Dr. Brown, Professor Emeritus, Department of Psychiatry at the University of Toronto has had an illustrious 60-year plus career.
He completed an MD at the University of Toronto in the 1950s and a Ph.D. at the University of Rochester, in what was then, the emerging field of neuroendocrinology.
Returning to the Clarke Institute of Psychiatry in Toronto in 1968, he established the first psychiatric neuroendocrine laboratory in Canada.
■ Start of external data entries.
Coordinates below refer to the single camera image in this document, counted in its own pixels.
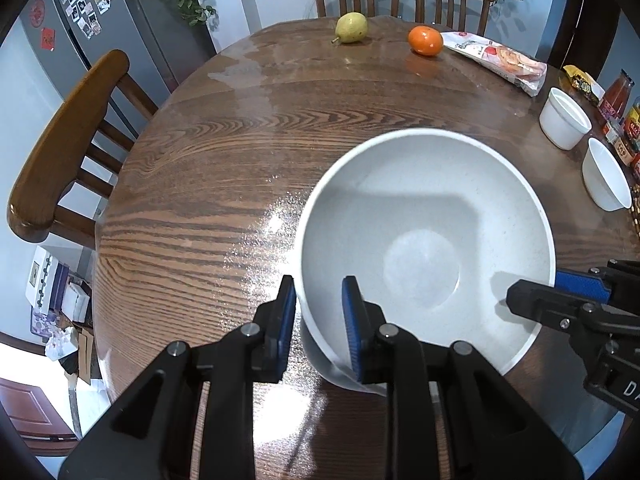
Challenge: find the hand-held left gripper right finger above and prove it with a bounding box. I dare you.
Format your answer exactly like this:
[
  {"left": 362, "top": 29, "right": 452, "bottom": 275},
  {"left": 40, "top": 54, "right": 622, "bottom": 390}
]
[{"left": 341, "top": 275, "right": 586, "bottom": 480}]

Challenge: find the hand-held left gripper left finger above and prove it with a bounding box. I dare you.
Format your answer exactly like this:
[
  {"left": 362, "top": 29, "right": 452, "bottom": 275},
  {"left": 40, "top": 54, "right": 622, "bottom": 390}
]
[{"left": 57, "top": 274, "right": 298, "bottom": 480}]

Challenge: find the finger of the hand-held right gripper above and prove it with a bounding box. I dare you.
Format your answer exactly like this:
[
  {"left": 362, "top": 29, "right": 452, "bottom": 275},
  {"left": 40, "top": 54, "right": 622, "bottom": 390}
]
[
  {"left": 506, "top": 279, "right": 608, "bottom": 333},
  {"left": 554, "top": 259, "right": 640, "bottom": 311}
]

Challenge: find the medium white bowl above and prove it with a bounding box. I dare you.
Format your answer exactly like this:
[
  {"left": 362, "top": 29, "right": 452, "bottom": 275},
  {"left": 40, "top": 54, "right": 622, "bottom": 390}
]
[{"left": 581, "top": 137, "right": 633, "bottom": 212}]

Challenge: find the large white bowl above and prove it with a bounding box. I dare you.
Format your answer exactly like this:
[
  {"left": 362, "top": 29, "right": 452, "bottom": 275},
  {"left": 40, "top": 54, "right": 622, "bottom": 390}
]
[{"left": 292, "top": 128, "right": 557, "bottom": 398}]

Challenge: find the white straight-sided ramekin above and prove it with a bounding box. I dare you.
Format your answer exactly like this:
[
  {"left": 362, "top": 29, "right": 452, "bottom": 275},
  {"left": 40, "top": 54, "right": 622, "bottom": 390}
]
[{"left": 538, "top": 87, "right": 593, "bottom": 151}]

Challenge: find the yellow snack packet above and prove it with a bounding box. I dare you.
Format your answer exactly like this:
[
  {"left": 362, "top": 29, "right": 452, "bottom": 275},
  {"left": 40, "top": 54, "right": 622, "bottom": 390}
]
[{"left": 562, "top": 64, "right": 606, "bottom": 101}]

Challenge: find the brown cardboard box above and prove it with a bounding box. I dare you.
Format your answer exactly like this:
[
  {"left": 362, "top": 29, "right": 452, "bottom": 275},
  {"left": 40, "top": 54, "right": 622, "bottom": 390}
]
[{"left": 75, "top": 327, "right": 97, "bottom": 386}]

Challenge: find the white snack bag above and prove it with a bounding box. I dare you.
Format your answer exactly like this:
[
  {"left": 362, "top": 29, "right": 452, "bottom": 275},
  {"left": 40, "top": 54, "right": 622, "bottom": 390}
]
[{"left": 440, "top": 31, "right": 548, "bottom": 97}]

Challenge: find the dark wooden door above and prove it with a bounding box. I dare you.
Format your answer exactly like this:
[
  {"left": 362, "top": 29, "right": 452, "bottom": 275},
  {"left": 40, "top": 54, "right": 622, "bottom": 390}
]
[{"left": 547, "top": 0, "right": 621, "bottom": 68}]

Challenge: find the orange fruit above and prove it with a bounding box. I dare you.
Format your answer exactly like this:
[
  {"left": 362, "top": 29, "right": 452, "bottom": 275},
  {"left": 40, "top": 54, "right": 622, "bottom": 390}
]
[{"left": 407, "top": 25, "right": 444, "bottom": 56}]

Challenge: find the green pear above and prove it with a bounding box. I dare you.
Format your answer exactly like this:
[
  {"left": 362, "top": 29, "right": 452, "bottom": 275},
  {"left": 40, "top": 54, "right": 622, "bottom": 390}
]
[{"left": 332, "top": 12, "right": 369, "bottom": 45}]

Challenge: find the grey fridge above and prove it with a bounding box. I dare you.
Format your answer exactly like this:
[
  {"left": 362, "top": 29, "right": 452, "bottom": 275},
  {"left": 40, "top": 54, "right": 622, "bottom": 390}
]
[{"left": 20, "top": 0, "right": 221, "bottom": 126}]

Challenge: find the group of fridge photo magnets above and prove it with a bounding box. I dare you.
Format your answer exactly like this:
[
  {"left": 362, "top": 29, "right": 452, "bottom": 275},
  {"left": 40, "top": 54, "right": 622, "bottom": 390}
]
[{"left": 57, "top": 0, "right": 118, "bottom": 41}]
In 1977, he moved to McMaster University, as Chair of the Department of Neurosciences, in large part, because he wanted to set up the first linkage between that Department and the Department of Psychiatry. In collaboration with investigators in Toronto, he studied a wide range of patients with severe mental disorders. One early finding in schizophrenia was an alteration in D2 dopamine receptor pituitary response—a finding that supported the emerging D2 hypothesis of that illness. An additional finding was several altered neuroendocrine responses in bipolar illness, indicative of changes in neural regulation in that disorder.
When PET (positron emission tomography) became available, he established a facility at McMaster. He studied glucose metabolism in the brain, at rest, during hallucinations, and in relapse. In addition, brain responses to dopamine agonist, apomorphine, in untreated schizophrenic patients were found to differ from responses in controls. This further validated the dopamine hypothesis of schizophrenia.
In 1990, he returned to Toronto, to the Clarke Institute of Psychiatry as Vice-President of Research.
As part of the Executive of The Clarke Institute, he took part in the amalgamation of The Clarke, the Queen Street Mental Health Centre and the Addiction Research Foundation into the Centre for Addiction and Mental Health.
Since 2000 as Professor Emeritus, he has been continuously active in supervising and advising in research studies, writing review articles and advising graduate students He was a member of the board of directors of a number of mental health research charities including the Ontario Mental Health Foundation. In 2019, he co-founded Progress for Mental Health.